Début 2009, le New York Times, créé en 1851, est un grand corps malade, sonné par ses pertes (1,1 milliard de dollars) et tout juste renfloué par le milliardaire mexicain Carlos Slim.

La crise a frappé de plein fouet la presse américaine, fauchant des titres historiques de Seattle à Detroit : en dix ans, près de 2.800 journaux américains ont mis la clé sous la porte.

Dans la tempête, le quotidien de Big Apple procède à une centaine de licenciements (mars 2009), annonce une baisse temporaire de 5% des salaires. Et renforce son desk “Médias” pour décrypter ce paysage en mouvance.

Andrew Rossi arrive sur ces entrefaites en novembre 2009 et plante sa caméra dans l’immense rédaction (plus de 1.100 journalistes) qu’il suit jusqu’à janvier 2010, “avec une interruption de quelques semaines, à la demande de la direction, lors des licenciements”, indique-t-il à l’AFP.

“Le journal se vivait encore comme ce qui se fait de mieux dans la presse, mais les plus malins comprenaient que leur modèle économique était sous tension et commençaient à se demander si le Times allait survivre”, raconte-t-il.

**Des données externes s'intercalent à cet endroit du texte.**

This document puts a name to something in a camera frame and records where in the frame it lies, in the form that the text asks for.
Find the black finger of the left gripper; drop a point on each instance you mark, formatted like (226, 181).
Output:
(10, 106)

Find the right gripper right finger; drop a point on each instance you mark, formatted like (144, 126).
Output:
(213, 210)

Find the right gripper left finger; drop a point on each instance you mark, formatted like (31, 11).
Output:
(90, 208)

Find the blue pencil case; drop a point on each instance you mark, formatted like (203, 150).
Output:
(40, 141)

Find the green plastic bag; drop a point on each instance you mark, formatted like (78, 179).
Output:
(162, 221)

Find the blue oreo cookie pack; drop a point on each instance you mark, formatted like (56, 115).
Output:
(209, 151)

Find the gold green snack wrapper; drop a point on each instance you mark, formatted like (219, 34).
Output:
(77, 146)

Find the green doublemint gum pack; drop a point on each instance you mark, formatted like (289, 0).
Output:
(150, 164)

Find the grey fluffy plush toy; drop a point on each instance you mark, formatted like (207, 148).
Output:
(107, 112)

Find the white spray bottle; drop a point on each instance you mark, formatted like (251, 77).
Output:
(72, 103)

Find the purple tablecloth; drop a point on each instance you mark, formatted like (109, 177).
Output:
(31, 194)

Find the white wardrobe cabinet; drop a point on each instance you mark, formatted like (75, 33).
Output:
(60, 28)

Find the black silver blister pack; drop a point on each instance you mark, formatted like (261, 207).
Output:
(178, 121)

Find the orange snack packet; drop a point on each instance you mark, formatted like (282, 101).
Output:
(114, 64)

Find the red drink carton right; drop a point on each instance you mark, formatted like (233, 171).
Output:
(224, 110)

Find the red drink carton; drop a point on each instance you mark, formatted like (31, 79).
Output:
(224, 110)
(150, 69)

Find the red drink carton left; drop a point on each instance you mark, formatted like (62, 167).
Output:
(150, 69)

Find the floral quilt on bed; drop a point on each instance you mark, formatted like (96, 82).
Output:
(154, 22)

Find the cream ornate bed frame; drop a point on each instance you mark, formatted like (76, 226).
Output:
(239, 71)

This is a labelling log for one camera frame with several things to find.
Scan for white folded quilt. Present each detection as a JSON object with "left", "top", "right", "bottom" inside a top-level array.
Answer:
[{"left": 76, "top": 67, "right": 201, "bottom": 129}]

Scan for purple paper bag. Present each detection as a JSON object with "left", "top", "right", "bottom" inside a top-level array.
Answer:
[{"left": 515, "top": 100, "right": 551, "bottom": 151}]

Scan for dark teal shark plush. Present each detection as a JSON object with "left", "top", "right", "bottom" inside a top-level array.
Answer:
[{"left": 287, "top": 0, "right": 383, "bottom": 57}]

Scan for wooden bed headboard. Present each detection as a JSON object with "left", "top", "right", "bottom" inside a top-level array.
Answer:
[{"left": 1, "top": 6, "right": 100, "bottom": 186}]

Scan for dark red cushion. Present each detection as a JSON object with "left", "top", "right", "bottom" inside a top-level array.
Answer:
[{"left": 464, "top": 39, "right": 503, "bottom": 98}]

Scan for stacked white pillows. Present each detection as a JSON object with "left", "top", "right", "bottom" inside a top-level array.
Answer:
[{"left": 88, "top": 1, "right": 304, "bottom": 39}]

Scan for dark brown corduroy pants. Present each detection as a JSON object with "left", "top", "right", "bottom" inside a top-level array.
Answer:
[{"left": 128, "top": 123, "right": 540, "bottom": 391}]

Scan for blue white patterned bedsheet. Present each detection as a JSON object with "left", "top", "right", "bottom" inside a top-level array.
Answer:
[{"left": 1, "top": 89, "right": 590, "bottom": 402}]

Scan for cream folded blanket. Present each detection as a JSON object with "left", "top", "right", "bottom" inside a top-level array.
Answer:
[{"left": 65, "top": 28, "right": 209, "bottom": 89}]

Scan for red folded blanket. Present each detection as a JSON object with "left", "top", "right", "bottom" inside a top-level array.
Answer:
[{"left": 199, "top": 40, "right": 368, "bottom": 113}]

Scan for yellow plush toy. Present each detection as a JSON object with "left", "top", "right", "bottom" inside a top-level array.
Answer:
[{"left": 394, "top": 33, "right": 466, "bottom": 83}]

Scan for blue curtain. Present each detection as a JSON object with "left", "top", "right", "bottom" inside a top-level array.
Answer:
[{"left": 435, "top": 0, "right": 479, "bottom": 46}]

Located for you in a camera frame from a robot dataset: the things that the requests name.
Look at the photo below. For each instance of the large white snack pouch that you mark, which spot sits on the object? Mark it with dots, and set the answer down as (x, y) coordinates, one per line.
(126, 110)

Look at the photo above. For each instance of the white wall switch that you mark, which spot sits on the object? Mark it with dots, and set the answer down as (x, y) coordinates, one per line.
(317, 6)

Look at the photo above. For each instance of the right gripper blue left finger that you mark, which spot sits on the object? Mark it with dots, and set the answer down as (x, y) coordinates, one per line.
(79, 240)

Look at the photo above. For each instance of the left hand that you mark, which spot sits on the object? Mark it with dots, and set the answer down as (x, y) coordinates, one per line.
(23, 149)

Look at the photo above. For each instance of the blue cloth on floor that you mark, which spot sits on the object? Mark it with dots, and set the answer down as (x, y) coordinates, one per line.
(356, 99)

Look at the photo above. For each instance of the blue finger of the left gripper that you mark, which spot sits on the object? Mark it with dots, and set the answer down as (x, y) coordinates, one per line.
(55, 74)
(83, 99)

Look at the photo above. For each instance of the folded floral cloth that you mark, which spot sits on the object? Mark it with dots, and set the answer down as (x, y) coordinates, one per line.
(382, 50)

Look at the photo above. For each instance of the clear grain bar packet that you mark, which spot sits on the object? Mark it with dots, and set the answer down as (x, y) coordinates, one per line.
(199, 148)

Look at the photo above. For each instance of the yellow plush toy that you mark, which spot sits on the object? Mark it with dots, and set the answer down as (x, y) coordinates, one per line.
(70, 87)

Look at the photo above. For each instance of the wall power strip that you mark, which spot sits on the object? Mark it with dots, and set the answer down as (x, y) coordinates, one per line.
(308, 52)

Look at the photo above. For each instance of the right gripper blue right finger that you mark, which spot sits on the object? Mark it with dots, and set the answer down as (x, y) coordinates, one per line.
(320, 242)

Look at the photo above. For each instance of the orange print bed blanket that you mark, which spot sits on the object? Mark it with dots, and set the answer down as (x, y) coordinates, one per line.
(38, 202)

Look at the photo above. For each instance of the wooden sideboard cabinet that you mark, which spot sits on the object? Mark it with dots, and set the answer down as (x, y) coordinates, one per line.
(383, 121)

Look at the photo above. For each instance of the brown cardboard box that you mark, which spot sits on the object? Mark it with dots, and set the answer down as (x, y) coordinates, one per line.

Pour cette raison, il s’attache aux pas du service Médias, une rédaction de quatre personnes dont il connaît déjà David Carr, personnage singulier (ancien junkie accroc au crack) qui lui sert de poisson-pilote.

Intramuros, le spectateur suit les enquêtes, les débats au sein du service et les conférences de rédaction, deux par jour sous la férule du directeur de la rédaction Bill Keller (remplacé depuis par Gil Ambrason), dont celle de 16H00 qui arbitre les titres et papiers à l’honneur en “Page One” (le titre original du film).

A l’extérieur, il arrive à David Carr de participer à des tables rondes et conférences sur l’avenir de la presse. A une salle comble de jeunes gens modernes (ordinateurs et téléphones à la pomme plein les poches et les genoux), l’animateur demande: “Qui ne verserait pas une larme si le NYT disparaissait ?”

Quelques mains se lèvent. “Qui pense ne pas pouvoir s’en passer ?” – elles sont à peine plus nombreuses. Dura lex.

Mais Andrew Rossi est là quand déferle l’effet WikiLeaks: une première fois, le sniper de l’info met en ligne une vidéo brute de commentaires montrant une meurtrière bavure de l’armée américaine en Afghanistan. La rédaction est sonnée: “plus besoin de nous”. Puis six mois plus tard, en novembre 2010, lors de la divulgation de dizaines milliers de télégrammes diplomatiques américains.

“Entre-temps, le monstre est devenu un partenaire: parce qu’il faut une rédaction pour structurer les infos de WikiLeaks et en faire des histoires”, remarque le réalisateur.

Le spectateur peut regretter de ne pas approcher davantage la fabrique de l’info sur le terrain à Bagdad ou Washington et se lasser des facéties de David Carr. Mais le film, sorti en juin aux Etats-Unis, a été bien accueilli par la presse et la rédaction du New York Times – la “review” (sa critique) en avait été confiée à un pigiste extérieur, qui l’a détesté.